Вот на этой строчке хотелось бы задержать внимание читателей. Многие авторы пытались убедить нас, что принцесса София приехала в Россию чуть ли уже не прошедшей огни, воды и медные трубы. Иные даже заявляли, что рвалась она сюда, поскольку «очень любила гусар». Оставим на совести пасквилянтов их заявления. Но вот что вспоминала Императрица о том, каковы её представления об отношениях мужчины и женщины были до свадьбы: «К Петрову дню весь двор вернулся из Петергофа в город.
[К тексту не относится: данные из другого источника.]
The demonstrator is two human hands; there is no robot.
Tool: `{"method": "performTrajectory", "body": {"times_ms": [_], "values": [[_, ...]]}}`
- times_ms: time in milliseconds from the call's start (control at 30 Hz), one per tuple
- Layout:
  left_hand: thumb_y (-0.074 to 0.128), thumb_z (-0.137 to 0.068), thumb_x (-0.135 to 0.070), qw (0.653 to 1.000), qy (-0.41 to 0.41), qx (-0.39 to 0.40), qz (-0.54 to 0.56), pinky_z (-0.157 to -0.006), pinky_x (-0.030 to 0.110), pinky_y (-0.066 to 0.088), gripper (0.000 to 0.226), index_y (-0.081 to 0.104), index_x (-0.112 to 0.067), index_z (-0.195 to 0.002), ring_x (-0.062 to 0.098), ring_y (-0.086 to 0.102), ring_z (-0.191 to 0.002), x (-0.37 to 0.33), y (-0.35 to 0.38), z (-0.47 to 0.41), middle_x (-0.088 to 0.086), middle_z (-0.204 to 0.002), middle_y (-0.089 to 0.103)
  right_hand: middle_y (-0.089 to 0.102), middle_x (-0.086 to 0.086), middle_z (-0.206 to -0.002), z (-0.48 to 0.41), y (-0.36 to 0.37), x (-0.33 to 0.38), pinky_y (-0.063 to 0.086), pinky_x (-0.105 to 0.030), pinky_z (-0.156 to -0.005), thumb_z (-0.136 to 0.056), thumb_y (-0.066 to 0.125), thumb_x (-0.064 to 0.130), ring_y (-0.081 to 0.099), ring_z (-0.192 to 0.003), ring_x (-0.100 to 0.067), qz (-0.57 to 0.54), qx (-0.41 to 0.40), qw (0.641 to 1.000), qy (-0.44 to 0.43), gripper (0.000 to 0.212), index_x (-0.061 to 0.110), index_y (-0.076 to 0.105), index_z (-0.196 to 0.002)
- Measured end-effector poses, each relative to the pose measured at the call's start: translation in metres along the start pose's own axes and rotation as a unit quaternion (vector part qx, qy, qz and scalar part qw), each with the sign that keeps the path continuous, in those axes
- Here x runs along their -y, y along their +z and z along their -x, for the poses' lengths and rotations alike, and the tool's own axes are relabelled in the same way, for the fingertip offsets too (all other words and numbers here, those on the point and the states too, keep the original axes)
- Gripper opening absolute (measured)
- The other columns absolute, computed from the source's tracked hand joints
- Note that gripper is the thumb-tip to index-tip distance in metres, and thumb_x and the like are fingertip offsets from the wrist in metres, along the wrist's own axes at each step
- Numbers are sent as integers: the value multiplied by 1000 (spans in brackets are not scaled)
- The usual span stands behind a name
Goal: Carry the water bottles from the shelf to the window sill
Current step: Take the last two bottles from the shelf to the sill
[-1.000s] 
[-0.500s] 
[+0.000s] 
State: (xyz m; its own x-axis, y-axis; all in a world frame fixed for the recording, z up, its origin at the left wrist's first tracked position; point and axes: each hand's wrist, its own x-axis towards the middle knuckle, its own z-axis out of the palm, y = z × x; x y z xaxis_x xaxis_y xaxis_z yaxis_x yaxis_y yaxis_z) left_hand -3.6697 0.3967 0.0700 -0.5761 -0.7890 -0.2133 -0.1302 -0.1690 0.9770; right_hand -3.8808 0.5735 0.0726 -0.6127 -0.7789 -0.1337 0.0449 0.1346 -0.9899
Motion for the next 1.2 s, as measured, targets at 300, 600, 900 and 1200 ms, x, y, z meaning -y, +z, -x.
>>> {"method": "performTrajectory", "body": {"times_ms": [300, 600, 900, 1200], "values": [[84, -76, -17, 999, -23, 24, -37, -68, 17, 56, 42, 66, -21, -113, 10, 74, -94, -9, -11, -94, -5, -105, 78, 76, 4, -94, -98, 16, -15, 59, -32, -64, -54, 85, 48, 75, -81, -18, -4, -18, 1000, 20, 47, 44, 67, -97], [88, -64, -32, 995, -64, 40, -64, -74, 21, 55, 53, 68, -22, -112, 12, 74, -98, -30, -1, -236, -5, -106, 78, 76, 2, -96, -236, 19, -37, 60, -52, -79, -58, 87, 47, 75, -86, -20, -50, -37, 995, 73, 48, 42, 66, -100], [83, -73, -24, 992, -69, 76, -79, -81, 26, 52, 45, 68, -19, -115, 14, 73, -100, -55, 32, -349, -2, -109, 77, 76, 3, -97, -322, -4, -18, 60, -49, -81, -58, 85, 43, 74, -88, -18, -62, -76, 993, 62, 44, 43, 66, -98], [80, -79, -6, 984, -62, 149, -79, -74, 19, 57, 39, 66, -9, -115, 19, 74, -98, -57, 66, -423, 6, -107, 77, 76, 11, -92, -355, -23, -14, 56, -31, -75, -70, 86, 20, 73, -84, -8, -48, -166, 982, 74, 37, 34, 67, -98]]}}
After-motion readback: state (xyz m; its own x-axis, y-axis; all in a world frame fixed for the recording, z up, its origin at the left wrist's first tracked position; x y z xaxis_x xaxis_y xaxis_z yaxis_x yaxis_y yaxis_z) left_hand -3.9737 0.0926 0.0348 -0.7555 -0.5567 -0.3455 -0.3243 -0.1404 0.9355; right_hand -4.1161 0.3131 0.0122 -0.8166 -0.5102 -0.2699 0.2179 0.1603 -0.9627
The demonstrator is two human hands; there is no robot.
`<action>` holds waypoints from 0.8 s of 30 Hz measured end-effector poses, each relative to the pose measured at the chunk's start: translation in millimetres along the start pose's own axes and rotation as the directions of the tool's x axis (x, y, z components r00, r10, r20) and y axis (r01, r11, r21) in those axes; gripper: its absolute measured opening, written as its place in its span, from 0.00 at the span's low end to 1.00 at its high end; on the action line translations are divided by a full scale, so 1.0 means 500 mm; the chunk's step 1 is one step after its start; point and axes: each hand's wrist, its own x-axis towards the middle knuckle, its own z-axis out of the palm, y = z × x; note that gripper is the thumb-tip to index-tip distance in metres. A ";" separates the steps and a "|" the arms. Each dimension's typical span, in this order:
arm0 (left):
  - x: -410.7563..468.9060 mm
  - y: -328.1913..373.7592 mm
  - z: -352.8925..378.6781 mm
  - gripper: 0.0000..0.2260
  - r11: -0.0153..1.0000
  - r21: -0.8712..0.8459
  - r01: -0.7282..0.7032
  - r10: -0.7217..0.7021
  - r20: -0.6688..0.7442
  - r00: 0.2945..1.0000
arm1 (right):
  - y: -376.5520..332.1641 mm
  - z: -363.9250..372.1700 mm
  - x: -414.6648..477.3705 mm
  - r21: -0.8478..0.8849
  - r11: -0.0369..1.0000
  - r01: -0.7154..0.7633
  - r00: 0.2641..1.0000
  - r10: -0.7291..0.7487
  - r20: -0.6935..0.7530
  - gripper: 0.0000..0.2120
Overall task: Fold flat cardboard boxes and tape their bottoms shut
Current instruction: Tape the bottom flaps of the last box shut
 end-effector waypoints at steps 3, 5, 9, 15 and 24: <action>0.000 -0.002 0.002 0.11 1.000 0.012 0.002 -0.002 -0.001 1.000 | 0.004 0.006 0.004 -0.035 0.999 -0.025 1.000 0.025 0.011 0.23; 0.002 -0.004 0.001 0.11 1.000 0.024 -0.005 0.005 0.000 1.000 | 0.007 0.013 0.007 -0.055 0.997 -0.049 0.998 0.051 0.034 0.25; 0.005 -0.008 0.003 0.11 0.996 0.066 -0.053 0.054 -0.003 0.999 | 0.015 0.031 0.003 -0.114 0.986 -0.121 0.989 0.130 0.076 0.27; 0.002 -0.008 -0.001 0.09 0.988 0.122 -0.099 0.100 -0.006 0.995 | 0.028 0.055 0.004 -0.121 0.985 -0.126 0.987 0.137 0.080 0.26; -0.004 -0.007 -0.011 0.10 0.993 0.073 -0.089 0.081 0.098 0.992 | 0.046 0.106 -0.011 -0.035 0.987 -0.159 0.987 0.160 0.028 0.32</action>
Помню, накануне этого праздника мне вздумалось уложить всех своих дам и также горничных в своей спальне. Для этого я велела постлать на полу свою постель и постели всей компании, и вот таким образом мы провели ночь; но прежде, чем нам заснуть, поднялся в нашей компании великий спор о разнице обоих полов. Думаю, большинство из нас было в величайшем неведении; что меня касается, то могу поклясться, что хотя мне уже исполнилось 16 лет, но я совершенно не знала, в чём состояла эта разница; я сделала больше того, я обещала моим женщинам спросить об этом на следующий день у матери; мне не перечили и все заснули. На следующий день я, действительно, задала матери несколько вопросов, и она меня выбранила».
Полагаю, что сомневаться в искренности написанного, оснований нет. Ведь в тех главах «Записок», где речь идёт об отношениях с Сергеем Салтыковым, Станиславом Понятовским, с Григорием Орловым, Императрица достаточно откровенна. Вот и в описании того, что с нею произошло после свадьбы она, судя по тону повествования, ничего не скрывает: «Наконец, Крузе, моя новая камер-фрау, вошла и сказала мне очень весело, что Великий Князь ждёт своего ужина, который скоро подадут. Его Императорское Высочество, хорошо поужинав, пришёл спать, и когда он лёг, он завёл со мной разговор о том, какое удовольствие испытал бы один из его камердинеров, если бы увидал нас вдвоём в постели; после этого он заснул и проспал очень спокойно до следующего дня… Крузе захотела на следующий день расспросить новобрачных, но её надежды оказались тщетными; и в этом положении дело оставалось в течение девяти лет без малейшего изменения».